**WORK REQUIRED:**
For the word "finger", find each line in the entries where it occurs and copy that line.

^^^^

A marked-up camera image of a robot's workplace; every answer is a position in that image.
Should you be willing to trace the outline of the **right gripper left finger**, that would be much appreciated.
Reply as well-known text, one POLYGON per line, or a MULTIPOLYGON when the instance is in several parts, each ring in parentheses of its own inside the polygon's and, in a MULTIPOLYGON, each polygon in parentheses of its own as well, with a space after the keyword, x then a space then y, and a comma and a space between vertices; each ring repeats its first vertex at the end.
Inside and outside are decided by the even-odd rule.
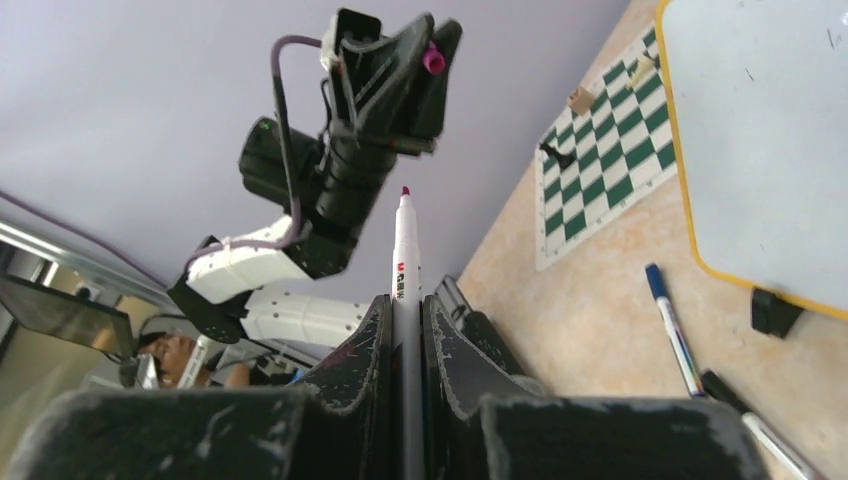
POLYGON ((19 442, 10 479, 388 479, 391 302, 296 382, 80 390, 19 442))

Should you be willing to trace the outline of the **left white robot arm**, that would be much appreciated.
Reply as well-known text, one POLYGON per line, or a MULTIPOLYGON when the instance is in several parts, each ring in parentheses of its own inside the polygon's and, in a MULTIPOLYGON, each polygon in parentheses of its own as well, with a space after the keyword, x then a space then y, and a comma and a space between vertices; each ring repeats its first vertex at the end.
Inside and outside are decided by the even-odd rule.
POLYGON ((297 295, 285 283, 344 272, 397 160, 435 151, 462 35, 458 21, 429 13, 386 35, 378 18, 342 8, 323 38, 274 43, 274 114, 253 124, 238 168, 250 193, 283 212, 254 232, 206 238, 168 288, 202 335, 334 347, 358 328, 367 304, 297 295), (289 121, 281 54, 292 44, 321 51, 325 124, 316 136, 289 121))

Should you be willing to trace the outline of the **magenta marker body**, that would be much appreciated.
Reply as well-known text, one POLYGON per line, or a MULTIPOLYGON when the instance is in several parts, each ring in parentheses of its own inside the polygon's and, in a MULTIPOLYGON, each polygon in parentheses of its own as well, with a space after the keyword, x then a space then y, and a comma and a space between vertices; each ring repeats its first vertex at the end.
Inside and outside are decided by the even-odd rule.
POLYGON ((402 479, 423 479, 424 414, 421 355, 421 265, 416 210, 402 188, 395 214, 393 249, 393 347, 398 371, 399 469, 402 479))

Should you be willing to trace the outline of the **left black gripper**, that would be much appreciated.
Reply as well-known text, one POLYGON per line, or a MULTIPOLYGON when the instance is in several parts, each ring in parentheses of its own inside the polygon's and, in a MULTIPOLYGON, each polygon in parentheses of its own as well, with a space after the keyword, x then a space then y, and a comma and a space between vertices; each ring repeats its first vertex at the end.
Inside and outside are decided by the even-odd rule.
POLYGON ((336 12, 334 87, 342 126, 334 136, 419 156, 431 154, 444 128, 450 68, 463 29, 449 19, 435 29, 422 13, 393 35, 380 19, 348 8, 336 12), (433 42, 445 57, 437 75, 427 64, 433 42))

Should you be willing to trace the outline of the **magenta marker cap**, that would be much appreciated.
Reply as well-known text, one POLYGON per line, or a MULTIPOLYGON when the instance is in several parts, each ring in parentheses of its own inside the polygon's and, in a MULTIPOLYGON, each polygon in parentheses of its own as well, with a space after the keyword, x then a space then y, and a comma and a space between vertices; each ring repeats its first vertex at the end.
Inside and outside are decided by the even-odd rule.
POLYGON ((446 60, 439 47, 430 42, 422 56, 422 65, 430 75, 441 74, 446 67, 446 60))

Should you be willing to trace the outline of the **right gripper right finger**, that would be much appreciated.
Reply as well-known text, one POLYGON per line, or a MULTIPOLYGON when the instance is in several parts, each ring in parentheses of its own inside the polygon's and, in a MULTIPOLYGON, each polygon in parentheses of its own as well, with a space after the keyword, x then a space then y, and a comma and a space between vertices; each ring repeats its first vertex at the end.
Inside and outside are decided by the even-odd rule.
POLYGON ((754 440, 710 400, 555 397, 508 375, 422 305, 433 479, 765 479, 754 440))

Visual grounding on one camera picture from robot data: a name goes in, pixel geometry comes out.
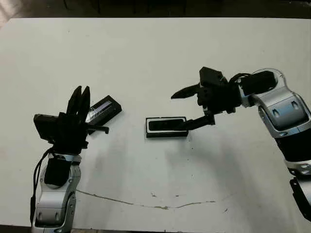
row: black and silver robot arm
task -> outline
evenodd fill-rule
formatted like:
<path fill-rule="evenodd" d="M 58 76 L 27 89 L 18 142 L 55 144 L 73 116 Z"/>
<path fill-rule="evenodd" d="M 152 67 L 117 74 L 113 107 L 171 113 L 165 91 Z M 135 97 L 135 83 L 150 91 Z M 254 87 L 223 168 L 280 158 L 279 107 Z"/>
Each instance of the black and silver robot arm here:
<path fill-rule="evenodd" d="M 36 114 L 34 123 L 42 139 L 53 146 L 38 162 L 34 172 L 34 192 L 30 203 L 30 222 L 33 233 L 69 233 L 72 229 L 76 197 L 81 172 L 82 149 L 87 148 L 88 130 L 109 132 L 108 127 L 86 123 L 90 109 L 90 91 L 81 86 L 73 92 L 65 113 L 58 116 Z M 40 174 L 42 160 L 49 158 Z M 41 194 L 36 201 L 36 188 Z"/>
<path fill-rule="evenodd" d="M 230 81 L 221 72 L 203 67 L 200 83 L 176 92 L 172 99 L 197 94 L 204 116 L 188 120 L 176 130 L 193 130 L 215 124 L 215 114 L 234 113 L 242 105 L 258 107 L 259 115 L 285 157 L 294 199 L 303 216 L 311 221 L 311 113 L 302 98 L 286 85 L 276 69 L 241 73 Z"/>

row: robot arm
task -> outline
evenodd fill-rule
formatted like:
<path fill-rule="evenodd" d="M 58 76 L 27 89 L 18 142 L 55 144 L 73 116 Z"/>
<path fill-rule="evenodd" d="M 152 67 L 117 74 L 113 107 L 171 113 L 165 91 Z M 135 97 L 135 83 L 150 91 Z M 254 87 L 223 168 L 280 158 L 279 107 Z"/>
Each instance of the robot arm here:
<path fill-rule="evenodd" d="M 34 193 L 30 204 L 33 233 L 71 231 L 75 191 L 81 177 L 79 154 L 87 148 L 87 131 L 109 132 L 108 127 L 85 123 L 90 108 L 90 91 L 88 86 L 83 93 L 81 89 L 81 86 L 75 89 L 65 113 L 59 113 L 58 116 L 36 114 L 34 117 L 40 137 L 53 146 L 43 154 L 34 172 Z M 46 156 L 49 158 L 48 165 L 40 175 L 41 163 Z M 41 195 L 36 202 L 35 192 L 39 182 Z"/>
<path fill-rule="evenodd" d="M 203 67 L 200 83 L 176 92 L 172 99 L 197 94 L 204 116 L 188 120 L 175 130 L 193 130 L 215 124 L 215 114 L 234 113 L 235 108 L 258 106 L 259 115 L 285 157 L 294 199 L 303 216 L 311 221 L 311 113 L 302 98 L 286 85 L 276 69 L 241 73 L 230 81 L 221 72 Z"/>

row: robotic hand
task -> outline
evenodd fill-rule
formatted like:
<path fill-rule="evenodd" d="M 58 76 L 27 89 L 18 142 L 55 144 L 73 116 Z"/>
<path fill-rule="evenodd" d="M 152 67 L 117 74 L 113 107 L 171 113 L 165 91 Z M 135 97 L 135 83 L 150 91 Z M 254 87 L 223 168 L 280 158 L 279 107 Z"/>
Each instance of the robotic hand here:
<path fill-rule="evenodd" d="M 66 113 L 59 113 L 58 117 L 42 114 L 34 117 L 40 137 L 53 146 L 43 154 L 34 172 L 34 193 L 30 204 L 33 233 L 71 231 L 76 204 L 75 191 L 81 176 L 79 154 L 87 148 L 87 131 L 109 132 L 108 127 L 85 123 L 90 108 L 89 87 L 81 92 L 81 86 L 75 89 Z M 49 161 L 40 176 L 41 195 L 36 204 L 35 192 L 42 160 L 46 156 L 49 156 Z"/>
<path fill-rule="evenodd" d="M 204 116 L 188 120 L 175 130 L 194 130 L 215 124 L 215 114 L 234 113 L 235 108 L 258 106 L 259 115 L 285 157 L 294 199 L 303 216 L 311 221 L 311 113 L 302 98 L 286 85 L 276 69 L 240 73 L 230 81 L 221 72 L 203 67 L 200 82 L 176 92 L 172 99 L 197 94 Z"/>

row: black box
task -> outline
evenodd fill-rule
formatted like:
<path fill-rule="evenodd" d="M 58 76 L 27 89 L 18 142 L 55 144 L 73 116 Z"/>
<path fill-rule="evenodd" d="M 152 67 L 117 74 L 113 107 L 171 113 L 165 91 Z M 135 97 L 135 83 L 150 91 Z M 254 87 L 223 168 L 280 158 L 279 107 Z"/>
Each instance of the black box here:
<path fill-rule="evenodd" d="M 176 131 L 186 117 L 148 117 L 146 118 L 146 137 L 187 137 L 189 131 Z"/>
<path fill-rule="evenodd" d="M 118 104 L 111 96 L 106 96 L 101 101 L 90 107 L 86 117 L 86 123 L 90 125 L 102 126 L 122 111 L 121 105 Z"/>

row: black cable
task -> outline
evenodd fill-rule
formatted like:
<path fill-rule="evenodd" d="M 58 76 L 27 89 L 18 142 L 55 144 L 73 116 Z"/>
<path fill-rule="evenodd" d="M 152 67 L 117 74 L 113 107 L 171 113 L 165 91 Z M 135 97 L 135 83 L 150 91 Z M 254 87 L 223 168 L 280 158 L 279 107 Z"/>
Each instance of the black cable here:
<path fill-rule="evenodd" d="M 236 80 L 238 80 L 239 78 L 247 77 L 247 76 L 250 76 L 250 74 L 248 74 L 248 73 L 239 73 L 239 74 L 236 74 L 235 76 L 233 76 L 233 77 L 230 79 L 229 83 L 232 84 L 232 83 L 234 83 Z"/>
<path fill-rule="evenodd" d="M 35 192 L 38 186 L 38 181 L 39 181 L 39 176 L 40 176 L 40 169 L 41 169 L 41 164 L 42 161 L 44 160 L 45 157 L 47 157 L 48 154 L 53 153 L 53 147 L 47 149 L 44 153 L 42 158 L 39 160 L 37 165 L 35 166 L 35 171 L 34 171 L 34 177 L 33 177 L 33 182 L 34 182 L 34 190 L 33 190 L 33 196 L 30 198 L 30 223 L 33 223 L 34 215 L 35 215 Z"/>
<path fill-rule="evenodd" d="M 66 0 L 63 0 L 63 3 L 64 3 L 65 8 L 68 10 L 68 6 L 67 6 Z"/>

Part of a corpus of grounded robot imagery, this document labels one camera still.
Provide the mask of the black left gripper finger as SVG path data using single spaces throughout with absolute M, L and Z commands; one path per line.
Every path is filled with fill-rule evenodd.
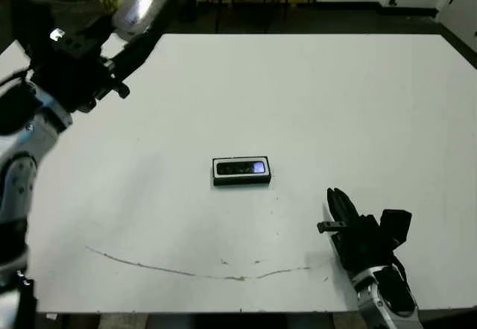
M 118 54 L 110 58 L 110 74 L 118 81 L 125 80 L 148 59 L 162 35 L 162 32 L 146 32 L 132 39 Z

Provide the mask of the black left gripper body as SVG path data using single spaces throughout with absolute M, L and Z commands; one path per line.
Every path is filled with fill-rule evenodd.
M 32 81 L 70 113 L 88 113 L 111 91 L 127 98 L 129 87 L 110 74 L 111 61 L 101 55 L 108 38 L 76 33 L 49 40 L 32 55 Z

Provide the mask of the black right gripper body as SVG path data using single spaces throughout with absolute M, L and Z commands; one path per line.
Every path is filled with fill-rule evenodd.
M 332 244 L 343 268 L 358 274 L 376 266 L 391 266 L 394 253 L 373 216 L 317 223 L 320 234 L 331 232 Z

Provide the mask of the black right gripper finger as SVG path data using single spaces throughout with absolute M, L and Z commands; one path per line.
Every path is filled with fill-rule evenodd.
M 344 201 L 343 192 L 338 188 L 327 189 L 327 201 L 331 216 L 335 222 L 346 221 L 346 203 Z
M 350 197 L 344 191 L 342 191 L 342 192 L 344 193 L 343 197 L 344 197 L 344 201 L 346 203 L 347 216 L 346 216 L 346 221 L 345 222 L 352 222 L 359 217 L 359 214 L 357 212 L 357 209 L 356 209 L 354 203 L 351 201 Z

^^^^

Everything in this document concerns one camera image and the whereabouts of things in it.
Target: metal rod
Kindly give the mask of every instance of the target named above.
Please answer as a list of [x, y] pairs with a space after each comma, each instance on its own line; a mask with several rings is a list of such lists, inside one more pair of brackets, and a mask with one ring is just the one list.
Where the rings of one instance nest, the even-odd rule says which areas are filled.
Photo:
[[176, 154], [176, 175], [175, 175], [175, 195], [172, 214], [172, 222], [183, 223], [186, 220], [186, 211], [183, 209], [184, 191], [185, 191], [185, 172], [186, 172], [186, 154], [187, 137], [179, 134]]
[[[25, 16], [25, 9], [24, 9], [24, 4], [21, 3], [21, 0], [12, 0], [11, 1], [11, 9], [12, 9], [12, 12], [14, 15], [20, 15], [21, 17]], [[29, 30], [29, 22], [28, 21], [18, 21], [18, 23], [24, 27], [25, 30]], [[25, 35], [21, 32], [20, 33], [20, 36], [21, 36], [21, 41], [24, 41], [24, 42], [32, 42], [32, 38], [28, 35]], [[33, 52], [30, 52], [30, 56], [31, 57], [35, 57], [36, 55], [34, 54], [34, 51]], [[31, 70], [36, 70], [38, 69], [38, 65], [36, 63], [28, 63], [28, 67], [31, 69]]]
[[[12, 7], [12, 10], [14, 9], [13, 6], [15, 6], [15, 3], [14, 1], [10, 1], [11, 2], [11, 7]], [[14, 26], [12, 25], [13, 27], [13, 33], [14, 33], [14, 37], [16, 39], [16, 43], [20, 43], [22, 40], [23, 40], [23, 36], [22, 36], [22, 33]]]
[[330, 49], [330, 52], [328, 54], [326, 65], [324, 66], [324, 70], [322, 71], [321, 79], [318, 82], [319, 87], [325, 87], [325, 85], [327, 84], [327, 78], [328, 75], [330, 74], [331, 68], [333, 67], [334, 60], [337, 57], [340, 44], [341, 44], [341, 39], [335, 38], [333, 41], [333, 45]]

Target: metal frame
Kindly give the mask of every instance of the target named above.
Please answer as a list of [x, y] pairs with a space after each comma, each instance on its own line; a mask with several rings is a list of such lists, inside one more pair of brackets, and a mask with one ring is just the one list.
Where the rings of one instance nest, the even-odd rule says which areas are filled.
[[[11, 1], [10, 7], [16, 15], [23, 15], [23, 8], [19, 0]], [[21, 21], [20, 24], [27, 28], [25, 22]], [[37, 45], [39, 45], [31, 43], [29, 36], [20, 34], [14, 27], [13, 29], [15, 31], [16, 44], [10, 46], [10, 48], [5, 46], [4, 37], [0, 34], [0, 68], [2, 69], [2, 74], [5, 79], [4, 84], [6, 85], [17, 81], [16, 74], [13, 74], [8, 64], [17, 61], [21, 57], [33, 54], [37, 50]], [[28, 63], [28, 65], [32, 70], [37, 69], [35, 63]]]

^^^^

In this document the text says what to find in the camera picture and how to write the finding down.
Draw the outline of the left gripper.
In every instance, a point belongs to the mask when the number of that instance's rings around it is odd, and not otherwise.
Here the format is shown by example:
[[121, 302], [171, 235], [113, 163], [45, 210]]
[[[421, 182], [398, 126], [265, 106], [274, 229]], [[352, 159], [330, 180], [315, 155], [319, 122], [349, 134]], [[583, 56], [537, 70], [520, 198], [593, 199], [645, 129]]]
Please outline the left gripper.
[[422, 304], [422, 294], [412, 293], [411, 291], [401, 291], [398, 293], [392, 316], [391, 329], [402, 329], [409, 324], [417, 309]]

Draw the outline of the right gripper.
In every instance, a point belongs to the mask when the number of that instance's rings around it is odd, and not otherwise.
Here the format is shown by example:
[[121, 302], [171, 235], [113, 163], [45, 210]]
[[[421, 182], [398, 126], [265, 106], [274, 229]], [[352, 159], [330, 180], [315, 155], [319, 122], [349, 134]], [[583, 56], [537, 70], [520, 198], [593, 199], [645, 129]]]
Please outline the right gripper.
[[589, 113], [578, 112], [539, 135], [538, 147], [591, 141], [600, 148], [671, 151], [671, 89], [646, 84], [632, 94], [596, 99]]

^^^^

**WRITTEN SOLUTION:**
Should you be willing to trace the outline of the **right gripper left finger**, that would be much appreciated.
Should you be willing to trace the outline of the **right gripper right finger**, that would be much appreciated.
Provide the mask of the black left gripper finger as SVG path data using single spaces throughout with absolute M, L and Z commands; one path per line.
Provide the mask of the black right gripper finger as SVG path data using single spaces throughout with absolute M, L and Z commands; one path per line.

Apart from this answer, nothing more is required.